And no, thankfully, this isn't as bad as I Spit on Your Grave (thank goodness as only the Holocaust and root canal are worse than that travesty), though both filmmakers, perhaps, do share a pretention in common and involving rape.  Thankfully in terms of having an eye and (mostly) knowing how to use it and in letting actors improvise who are good at it, Noe knows his stuff.  But he knows it so well that he's going to piss off an audience who has come to, well, if not entertained, at least get something fulfilling out of it.  By the time the last minutes go by and Beethoven's 7th/2nd (the best music that has been over-used for dramatic effect WAY too long) and the last minute is just seizure-inducing white light, it's enough.  I want to respect this movie, and I do in some part, but its own maker makes it so hard to get close to, like a postulous scab that has little hope except to pus and sore all around.

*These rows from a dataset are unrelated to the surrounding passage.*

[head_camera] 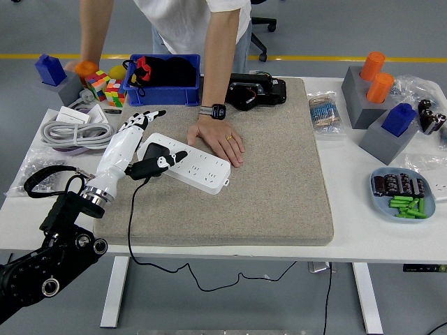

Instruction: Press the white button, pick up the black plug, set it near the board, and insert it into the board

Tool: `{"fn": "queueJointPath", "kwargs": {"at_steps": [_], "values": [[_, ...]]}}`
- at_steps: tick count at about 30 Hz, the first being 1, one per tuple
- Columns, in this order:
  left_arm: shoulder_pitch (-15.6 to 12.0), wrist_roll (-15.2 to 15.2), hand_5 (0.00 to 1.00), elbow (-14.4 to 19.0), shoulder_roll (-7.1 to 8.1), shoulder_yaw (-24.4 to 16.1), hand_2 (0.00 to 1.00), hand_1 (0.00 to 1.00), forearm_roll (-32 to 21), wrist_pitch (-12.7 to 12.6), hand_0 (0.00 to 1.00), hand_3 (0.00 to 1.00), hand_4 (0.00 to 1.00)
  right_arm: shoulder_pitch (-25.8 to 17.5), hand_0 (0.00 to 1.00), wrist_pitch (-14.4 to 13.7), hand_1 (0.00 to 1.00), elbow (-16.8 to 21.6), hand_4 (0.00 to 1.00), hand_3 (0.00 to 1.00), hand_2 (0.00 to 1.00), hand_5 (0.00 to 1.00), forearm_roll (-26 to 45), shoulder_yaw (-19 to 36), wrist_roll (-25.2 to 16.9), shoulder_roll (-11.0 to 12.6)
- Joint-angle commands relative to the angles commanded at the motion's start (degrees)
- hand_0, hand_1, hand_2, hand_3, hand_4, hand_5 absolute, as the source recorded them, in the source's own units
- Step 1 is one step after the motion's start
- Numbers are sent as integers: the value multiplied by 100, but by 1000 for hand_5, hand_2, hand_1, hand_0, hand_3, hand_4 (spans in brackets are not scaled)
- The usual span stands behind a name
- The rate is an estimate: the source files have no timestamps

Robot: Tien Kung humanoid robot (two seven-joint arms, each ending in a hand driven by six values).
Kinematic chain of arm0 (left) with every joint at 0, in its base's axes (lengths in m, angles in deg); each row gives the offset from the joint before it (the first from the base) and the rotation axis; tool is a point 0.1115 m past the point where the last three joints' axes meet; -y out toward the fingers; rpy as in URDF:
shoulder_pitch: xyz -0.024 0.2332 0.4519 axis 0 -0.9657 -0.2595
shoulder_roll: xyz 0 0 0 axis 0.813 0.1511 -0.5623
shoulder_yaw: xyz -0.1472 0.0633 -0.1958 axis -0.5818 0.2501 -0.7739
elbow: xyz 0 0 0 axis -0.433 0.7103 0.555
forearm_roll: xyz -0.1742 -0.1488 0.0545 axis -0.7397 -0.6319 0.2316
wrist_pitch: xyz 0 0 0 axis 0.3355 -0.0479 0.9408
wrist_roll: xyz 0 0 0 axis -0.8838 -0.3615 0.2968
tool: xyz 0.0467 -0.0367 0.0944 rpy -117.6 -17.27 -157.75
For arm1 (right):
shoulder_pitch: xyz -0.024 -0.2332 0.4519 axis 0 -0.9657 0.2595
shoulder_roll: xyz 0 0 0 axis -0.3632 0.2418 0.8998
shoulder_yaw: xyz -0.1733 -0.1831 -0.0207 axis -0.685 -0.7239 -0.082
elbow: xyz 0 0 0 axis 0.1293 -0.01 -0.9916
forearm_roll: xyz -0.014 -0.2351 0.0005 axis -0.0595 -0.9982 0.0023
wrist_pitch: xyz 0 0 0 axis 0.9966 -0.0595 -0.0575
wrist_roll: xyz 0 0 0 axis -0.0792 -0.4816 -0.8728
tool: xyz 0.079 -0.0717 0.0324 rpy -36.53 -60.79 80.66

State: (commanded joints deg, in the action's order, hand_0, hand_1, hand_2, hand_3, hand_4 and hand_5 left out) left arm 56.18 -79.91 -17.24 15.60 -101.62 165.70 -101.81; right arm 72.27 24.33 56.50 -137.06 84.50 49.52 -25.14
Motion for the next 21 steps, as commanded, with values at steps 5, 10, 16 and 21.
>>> {"fn": "queueJointPath", "kwargs": {"at_steps": [5, 10, 16, 21], "values": [[-56, 98, 685, -62, 230, 115, 835, 916, 202, 252, 950, 829, 947, 6, 605, 0, 577, -1, 645, 582, 570, 360, 5, 10, -4, 2], [-97, 319, 700, -112, 371, 187, 882, 938, 416, 369, 974, 868, 955, 7, 605, -2, 577, -3, 646, 582, 570, 359, 14, -4, -6, 13], [-83, 503, 693, -183, 383, 207, 908, 967, 598, 407, 970, 896, 936, 23, 605, 1, 576, -1, 646, 583, 569, 359, 26, -30, -7, 15], [-67, 631, 693, -204, 383, 244, 908, 967, 687, 472, 970, 896, 936, 36, 605, -1, 576, 4, 646, 583, 569, 359, 38, -38, -12, 15]]}}
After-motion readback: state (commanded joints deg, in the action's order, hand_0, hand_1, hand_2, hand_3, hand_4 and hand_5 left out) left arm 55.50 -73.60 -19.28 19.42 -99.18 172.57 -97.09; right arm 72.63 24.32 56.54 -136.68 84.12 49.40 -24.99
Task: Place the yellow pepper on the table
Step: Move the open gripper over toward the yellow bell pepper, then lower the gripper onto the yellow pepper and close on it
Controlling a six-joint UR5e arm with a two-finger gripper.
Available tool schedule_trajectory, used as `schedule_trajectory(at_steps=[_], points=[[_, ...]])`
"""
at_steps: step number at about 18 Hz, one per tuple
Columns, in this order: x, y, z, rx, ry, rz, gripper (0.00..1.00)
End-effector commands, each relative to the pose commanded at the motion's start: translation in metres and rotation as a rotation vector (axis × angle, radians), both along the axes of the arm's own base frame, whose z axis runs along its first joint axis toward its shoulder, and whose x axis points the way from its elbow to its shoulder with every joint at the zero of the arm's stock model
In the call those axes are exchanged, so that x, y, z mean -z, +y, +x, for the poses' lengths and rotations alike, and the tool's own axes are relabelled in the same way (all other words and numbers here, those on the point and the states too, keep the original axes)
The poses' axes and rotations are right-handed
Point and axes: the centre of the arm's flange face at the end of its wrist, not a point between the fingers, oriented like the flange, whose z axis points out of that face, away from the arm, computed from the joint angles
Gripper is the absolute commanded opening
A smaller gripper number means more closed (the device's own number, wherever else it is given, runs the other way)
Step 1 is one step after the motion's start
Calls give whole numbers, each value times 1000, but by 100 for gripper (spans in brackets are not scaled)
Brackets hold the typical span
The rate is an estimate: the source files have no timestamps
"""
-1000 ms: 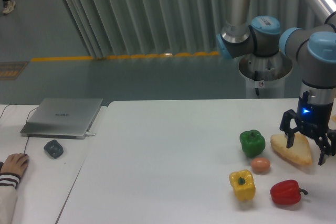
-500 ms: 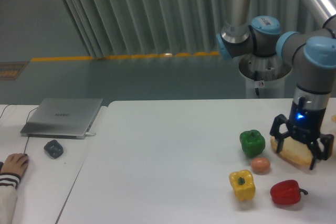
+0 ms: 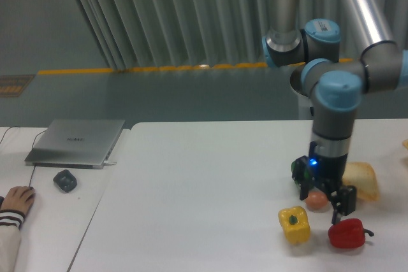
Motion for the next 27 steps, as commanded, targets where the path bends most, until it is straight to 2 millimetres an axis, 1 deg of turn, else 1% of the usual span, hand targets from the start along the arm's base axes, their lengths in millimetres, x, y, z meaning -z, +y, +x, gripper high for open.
schedule_trajectory(at_steps=[2, 3, 4, 7, 13, 18, 23, 27], points=[[12, 0, 3, 0, 4, -32, 100], [14, 4, 12, 14, 7, -40, 100], [12, 6, 19, 22, 9, -37, 100], [10, 6, 21, 26, 6, -35, 100], [18, 6, 22, 19, 1, -48, 100], [16, 10, 22, 19, 1, -34, 100], [27, 13, 23, 21, -9, -46, 100], [33, 19, 32, 10, -14, -50, 100]])
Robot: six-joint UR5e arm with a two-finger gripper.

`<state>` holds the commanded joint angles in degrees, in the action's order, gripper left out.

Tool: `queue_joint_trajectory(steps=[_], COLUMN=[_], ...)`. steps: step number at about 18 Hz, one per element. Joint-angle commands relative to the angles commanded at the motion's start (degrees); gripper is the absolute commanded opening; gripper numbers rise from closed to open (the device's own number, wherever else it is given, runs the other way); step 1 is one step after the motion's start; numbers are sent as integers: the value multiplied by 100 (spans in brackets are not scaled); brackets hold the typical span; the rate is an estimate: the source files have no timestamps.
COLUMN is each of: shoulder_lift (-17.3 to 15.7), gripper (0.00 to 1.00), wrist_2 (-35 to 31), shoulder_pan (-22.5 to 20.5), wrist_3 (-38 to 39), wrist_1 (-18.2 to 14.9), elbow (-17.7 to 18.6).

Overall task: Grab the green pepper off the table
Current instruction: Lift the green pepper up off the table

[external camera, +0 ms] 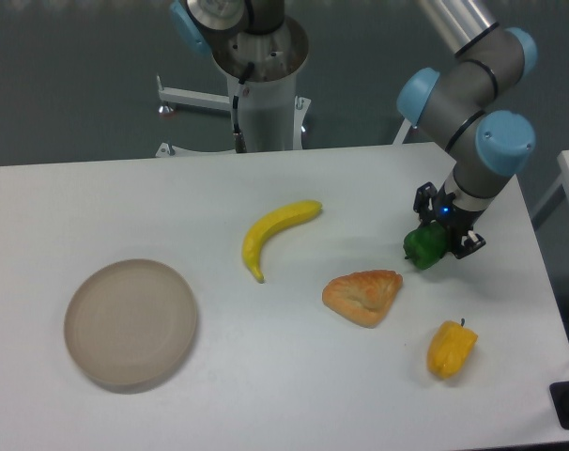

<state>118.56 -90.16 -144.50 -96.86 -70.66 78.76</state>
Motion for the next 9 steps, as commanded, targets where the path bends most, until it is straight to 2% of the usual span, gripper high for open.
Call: queue_joint_trajectory(steps=[2, 4, 9], shoulder_lift=[52, 70, 140], gripper=[40, 40, 40], wrist_2=[-334, -405, -405], shoulder_pan=[255, 387, 572], wrist_3=[9, 87, 123], wrist_1=[-211, -369, -361], elbow=[-412, -738, -1143])
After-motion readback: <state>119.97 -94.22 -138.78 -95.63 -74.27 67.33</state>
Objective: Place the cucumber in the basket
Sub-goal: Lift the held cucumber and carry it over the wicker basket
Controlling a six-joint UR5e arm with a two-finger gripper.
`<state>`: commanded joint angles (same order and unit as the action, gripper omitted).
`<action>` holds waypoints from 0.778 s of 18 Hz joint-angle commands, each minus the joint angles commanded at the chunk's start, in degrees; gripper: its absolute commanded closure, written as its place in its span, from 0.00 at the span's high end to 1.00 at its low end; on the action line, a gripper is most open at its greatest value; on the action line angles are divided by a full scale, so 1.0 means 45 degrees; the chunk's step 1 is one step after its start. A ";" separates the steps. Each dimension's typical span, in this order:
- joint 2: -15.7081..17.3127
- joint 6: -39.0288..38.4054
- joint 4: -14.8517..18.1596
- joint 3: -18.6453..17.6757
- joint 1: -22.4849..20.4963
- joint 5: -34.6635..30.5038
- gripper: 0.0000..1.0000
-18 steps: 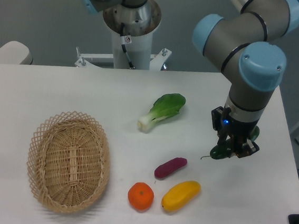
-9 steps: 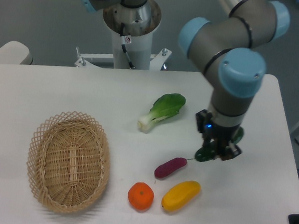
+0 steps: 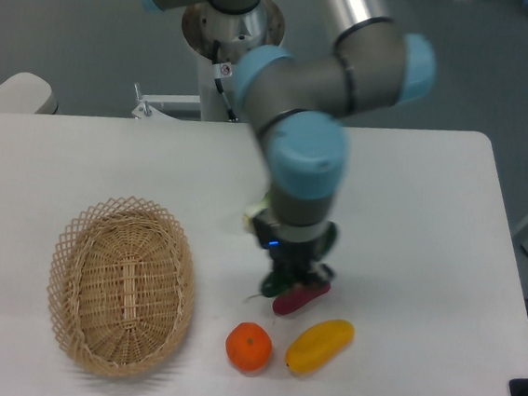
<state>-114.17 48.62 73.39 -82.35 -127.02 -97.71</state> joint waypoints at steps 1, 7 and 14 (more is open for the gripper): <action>0.0039 -0.0584 0.0039 -0.0020 0.0352 -0.0198 0.21; -0.0058 -0.4762 0.0021 -0.0294 0.1995 -0.0005 0.21; -0.1191 -0.8188 -0.1972 -0.0216 0.2797 0.0777 0.22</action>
<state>-119.53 11.78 64.51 -83.32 -114.44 -94.22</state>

Harry Plinkett prepares his review of Irreversible after Baby's Day Out

PS: As for my dear wife... she took it less kindly than I did, outright hating it for its pretentions and for it being all surrounding the rape sequence AND for having its non-linear structure wrapped around a thin story (which I can't argue too much, though it does give a "huh, yeah, that thing, I feel bad about that" moment after the preceeding scene, maybe too much I gahter).

Or her comment on seeing a picture of this sums it up:

Gaspar Noe is an evil fetus

Well put, my love!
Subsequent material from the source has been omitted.